### PROBLEM TO SOLVE:
Exact copy, no pictures: return all the data below as written.

### GIVEN MATERIAL:
* * *

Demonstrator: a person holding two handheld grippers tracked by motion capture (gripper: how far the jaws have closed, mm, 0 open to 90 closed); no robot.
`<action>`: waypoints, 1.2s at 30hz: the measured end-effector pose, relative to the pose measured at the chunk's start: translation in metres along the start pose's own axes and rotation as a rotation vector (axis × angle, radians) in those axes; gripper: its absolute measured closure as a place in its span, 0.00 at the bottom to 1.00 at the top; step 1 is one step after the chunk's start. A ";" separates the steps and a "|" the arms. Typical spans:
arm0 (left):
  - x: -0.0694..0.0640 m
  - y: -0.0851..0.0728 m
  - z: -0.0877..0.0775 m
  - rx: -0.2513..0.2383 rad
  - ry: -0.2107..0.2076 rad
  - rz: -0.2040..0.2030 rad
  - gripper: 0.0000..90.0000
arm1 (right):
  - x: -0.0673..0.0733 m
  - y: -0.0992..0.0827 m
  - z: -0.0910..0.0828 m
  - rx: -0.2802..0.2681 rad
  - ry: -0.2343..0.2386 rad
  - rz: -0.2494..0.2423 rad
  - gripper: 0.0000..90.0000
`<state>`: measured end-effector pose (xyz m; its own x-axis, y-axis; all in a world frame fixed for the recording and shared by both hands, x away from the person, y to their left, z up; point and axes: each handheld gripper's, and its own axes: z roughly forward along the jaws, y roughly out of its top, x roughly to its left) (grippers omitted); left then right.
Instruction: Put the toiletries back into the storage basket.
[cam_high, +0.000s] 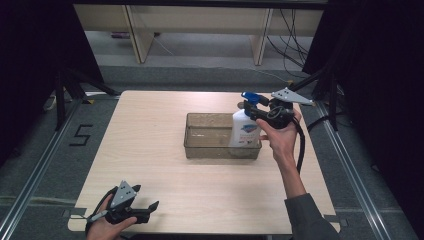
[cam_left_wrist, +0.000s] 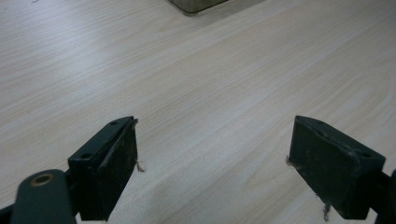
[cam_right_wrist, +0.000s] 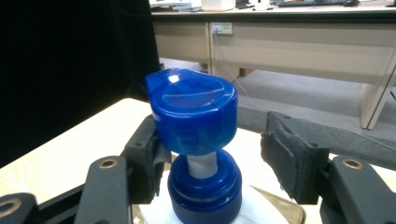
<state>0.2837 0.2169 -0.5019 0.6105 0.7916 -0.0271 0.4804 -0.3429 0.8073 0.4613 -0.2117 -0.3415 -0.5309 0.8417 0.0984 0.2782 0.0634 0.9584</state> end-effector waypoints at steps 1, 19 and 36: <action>0.000 0.000 0.000 0.000 0.000 0.000 0.16 | 0.000 0.000 0.000 0.001 0.018 0.011 0.39; 0.000 0.000 0.000 0.002 -0.001 0.001 0.16 | 0.010 0.004 -0.011 -0.026 0.028 0.020 0.37; -0.001 -0.001 0.001 -0.014 0.002 -0.013 0.16 | 0.008 -0.015 -0.034 -0.028 0.010 0.045 0.34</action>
<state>0.2832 0.2157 -0.5029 0.6033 0.7967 -0.0364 0.4794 -0.3259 0.8148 0.4254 -0.2239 -0.3464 -0.5267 0.8377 0.1444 0.2796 0.0103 0.9601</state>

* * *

### RESPONSE FOR THIS EXERCISE:
Demonstrator: a person holding two handheld grippers tracked by motion capture (gripper: how far the jaws have closed, mm, 0 open to 90 closed); no robot.
`<action>`: waypoints, 1.2s at 30hz: the measured end-effector pose, relative to the pose measured at the chunk's start: translation in metres along the start pose's own axes and rotation as a rotation vector (axis × angle, radians) in those axes; gripper: its absolute measured closure as a place in its span, 0.00 at the bottom to 1.00 at the top; step 1 is one step after the chunk's start. A ";" separates the steps and a "|" the arms. Typical spans:
arm0 (left):
  - x: -0.0694..0.0640 m
  - y: -0.0851..0.0728 m
  - z: -0.0877..0.0775 m
  - rx: -0.2513..0.2383 rad
  - ry: -0.2107..0.2076 rad
  - rz: -0.2040..0.2030 rad
  - gripper: 0.0000..90.0000
arm1 (right):
  - x: -0.0673..0.0733 m
  - y: -0.0992..0.0827 m
  - z: -0.0910..0.0828 m
  - rx: -0.2802..0.2681 rad
  - ry: -0.2343..0.2386 rad
  - rz: -0.2494..0.2423 rad
  - gripper: 0.0000..90.0000
`<state>`: measured end-effector pose (xyz m; its own x-axis, y-axis; all in a world frame fixed for the recording and shared by both hands, x away from the person, y to their left, z up; point and axes: each handheld gripper's, and its own axes: z roughly forward along the jaws, y roughly out of its top, x roughly to its left) (grippers omitted); left then right.
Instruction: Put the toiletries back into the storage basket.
[cam_high, +0.000s] 
[cam_left_wrist, +0.000s] 
[cam_right_wrist, +0.000s] 
<state>0.2837 0.2169 -0.5019 0.6105 0.7916 -0.0271 0.4804 -0.3429 0.8073 0.4613 -0.2117 -0.3415 -0.5309 0.8417 0.0984 0.2782 0.0634 0.9584</state> end-effector waypoints at steps 1, 19 and 36: <action>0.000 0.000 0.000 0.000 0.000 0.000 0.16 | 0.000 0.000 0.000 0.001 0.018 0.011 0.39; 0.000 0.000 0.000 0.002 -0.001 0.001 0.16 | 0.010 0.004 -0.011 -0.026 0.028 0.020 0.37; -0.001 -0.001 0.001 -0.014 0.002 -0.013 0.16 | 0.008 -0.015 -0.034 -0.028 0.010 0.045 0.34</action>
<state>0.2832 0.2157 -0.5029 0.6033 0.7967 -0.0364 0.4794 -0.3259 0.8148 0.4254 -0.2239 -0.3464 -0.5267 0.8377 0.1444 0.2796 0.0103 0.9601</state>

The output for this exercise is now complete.